[WHAT TO DO] One exact copy of the listing, minus the images, is the required answer.

[DATASET EXTRACT]
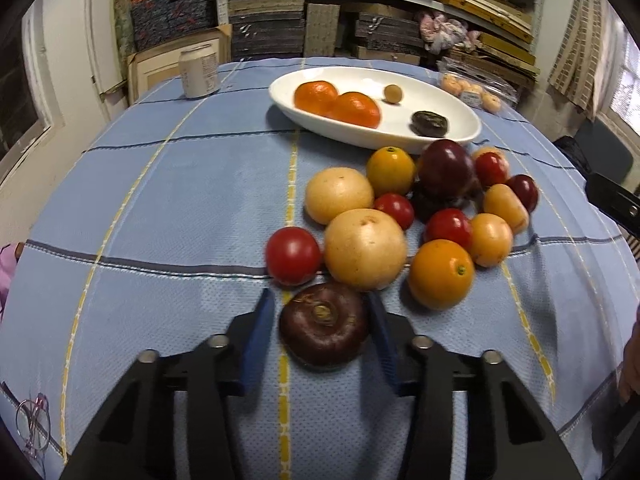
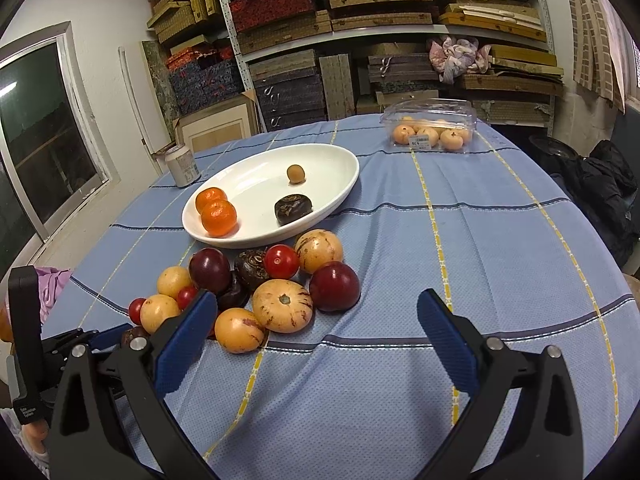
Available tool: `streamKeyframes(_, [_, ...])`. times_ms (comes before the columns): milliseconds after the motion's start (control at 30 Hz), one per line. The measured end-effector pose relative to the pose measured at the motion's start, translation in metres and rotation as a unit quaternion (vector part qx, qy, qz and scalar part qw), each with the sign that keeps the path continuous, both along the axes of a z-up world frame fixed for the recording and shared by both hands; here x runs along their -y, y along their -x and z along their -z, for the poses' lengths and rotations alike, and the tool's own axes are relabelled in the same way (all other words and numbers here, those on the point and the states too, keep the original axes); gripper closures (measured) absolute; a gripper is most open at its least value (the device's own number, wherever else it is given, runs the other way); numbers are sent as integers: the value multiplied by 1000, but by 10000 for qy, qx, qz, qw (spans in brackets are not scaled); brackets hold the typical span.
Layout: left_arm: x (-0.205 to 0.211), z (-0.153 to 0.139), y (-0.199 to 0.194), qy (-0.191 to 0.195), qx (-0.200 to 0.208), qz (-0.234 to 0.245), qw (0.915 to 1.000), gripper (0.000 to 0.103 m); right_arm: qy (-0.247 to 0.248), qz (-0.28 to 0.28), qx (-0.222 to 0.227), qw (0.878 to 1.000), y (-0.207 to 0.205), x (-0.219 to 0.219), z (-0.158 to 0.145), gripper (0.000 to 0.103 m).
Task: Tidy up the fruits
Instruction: 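Grasp the dark brown fruit with the left tool while the right tool grasps the tangerine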
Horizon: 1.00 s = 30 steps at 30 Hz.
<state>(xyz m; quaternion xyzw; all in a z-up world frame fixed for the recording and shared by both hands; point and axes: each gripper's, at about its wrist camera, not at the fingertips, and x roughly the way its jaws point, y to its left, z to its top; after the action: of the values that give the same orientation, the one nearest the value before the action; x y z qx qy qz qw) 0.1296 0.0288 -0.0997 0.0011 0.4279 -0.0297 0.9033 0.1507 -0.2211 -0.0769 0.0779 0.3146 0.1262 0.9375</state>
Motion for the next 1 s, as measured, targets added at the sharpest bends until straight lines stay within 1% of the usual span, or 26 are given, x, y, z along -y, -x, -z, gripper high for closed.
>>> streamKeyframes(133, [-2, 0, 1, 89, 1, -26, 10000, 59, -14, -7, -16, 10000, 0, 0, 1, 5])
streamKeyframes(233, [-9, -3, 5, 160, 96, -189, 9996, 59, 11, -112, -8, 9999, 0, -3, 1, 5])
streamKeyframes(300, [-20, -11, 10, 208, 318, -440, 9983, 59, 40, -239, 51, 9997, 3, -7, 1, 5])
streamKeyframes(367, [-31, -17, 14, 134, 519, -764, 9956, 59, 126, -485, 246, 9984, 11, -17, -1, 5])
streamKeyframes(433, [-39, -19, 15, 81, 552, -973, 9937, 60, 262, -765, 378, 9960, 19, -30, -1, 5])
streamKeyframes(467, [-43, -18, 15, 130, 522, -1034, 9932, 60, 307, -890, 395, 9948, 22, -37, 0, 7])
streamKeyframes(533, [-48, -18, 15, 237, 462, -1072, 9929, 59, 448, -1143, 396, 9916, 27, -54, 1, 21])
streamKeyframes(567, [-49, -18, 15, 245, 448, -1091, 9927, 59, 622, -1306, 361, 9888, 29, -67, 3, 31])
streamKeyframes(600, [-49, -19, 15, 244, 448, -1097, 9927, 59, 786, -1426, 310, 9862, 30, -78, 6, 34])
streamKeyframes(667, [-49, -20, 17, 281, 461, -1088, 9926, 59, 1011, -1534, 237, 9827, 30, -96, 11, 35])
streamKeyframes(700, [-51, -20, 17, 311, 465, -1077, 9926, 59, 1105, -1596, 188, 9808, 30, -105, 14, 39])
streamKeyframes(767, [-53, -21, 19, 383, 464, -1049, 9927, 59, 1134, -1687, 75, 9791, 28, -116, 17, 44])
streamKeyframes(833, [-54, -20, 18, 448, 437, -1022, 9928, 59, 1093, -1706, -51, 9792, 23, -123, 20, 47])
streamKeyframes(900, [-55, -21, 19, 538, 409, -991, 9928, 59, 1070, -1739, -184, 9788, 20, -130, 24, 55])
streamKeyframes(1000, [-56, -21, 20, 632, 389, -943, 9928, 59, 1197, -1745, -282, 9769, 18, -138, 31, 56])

[SOLUTION]
Available tool: `streamKeyframes(_, [_, ...])`. times_ms (comes before the columns): milliseconds after the motion's start (control at 30 Hz), one per line. The measured end-effector pose relative to the pose measured at the motion's start, translation in metres and rotation as a unit quaternion (vector part qx, qy, qz and scalar part qw), each with the sign that keeps the path continuous, both along the axes of a z-up world frame fixed for the recording and shared by both hands; here x runs along their -y, y along their -x and z along their -z, for the poses' lengths and rotations alike, and the tool's own axes are relabelled in the same way (all other words and numbers here, those on the point and the states too, keep the original axes); gripper closures (measured) absolute; a gripper is most open at its least value (the device's own number, wherever else it is given, runs the other way); numbers are sent as integers: the value multiplied by 1000, but by 10000 for qy, qx, qz, qw (spans in brackets are not scaled); brackets hold the typical span.
Layout: left_arm: x (-0.205 to 0.211), z (-0.153 to 0.139), y (-0.199 to 0.194), qy (-0.191 to 0.195), qx (-0.200 to 0.208), qz (-0.234 to 0.245), qw (0.915 to 1.000), gripper (0.000 to 0.103 m); right_arm: qy (-0.247 to 0.248), qz (-0.28 to 0.28), qx (-0.222 to 0.227), qw (0.878 to 1.000), y (-0.207 to 0.205), x (-0.219 to 0.219), z (-0.158 to 0.145), gripper (0.000 to 0.103 m).
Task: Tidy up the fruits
Instruction: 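Grasp the dark brown fruit with the left tool while the right tool grasps the tangerine
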Horizon: 1.00 s = 30 steps at 30 Hz.
<state>(xyz m; quaternion xyzw; all in a z-up world frame fixed for the recording and shared by both hands; point and axes: each gripper's, at about its wrist camera, not at the fingertips, and x roughly the way its jaws point, y to its left, z to its top; after the action: of the values that give the same orientation, the one nearest the value before the action; x y z qx qy qz qw) 0.1296 0.0288 -0.0997 0.0011 0.4279 -0.0297 0.9033 0.1507 -0.2211 -0.0769 0.0779 0.3146 0.1262 0.9375</state>
Motion for the next 1 s, as measured, targets added at the sharpest bends until straight lines stay within 1% of the usual span, or 26 are given, x, y, z along -y, -x, -z, gripper high for closed.
>>> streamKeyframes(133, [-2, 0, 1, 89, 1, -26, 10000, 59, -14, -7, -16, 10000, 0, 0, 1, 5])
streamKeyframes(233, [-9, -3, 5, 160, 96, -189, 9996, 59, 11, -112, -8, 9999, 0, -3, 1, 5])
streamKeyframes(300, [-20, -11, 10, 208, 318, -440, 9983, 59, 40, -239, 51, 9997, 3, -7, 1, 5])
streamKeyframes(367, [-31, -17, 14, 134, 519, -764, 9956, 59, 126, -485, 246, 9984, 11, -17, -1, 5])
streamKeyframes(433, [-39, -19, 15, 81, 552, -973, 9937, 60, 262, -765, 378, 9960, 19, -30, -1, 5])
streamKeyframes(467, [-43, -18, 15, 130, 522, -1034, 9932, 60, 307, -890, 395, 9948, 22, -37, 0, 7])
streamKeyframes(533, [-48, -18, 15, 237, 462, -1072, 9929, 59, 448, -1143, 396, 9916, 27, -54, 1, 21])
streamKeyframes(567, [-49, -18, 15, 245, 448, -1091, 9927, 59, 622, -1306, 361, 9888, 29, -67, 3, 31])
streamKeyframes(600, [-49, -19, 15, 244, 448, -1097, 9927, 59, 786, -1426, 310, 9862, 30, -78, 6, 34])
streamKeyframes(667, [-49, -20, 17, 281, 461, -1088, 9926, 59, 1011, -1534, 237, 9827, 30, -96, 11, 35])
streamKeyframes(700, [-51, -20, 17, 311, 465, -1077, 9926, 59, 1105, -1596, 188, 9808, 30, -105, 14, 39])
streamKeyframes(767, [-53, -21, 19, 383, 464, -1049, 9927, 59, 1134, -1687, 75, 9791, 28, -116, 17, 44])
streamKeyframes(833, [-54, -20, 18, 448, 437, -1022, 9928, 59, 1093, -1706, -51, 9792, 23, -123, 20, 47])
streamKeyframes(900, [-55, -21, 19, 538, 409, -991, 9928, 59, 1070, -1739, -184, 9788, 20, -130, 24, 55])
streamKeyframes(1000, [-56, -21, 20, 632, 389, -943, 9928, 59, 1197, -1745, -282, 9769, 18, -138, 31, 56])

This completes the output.